Two youngsters frolicking in the surf miles apart along the Fire Island National Seashore in New York suffered puncture wounds to their legs on Wednesday in apparent shark attacks that would mark the state’s first such incidents in 70 years, authorities said.
The victims – a 12-year-old girl and a 13-year-old boy – were discharged after emergency medical treatment for their separate mishaps, each with a bandaged right leg, and both were expected to fully recover.
What appeared to be a shark’s tooth was extracted from the boy’s leg and will be analyszed to determine the species of the creature he encountered while boogie-boarding at Atlantique Beach in the town of Islip, officials said.
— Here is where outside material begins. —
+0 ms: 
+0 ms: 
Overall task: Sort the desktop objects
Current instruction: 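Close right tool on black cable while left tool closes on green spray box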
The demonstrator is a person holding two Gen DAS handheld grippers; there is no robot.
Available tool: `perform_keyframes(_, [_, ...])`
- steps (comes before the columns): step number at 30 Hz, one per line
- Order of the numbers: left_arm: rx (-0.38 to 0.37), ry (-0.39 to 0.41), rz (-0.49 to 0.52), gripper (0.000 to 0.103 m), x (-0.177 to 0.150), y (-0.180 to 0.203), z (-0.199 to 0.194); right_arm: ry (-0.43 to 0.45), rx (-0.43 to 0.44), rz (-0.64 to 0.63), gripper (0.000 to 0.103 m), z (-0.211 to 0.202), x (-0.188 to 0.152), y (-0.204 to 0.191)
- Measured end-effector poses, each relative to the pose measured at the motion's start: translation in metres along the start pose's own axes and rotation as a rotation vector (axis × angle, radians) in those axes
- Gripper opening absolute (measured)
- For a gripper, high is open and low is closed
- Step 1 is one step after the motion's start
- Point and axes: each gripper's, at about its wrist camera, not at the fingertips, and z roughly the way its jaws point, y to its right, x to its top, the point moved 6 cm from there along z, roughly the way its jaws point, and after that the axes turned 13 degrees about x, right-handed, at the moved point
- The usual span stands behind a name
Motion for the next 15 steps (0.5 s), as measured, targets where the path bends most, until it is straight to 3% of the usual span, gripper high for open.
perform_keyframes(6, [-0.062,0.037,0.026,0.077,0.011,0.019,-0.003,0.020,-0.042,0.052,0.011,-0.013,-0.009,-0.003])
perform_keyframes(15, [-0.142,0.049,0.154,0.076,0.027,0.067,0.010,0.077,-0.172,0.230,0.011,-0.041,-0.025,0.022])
The girl, a middle school student identified at a news conference with her parents afterward as Lola Pollina, said she was standing in waist-deep water at Sailors Haven beach in nearby Brookhaven, two miles (3km) east of Islip, when she was bitten.
“I saw something, like, next to me, and I kind of felt pain, and looked and I saw a fin,” she said, recounting how she realized her leg was “all bloody” as she scurried from the water.
The shark she saw appeared to be about 3’ to 4’ (91-122 cm) long, she said.
Shark attacks on humans are extremely rare in waters off Fire Island, east of New York City, or anywhere else in the state, according to Ian Levine, chief of the Ocean Beach Fire Department, whose paramedics aided the boy who was bitten.
Only about 10 cases of shark bites on people have ever been documented in New York state, the last one in 1948, Levine told Reuters by telephone, citing information he said was furnished by Islip town supervisors.
Neither incident had yet been officially confirmed as a shark attack, but Levine added: “The tooth we pulled out of the kid’s leg looks like a shark’s tooth.”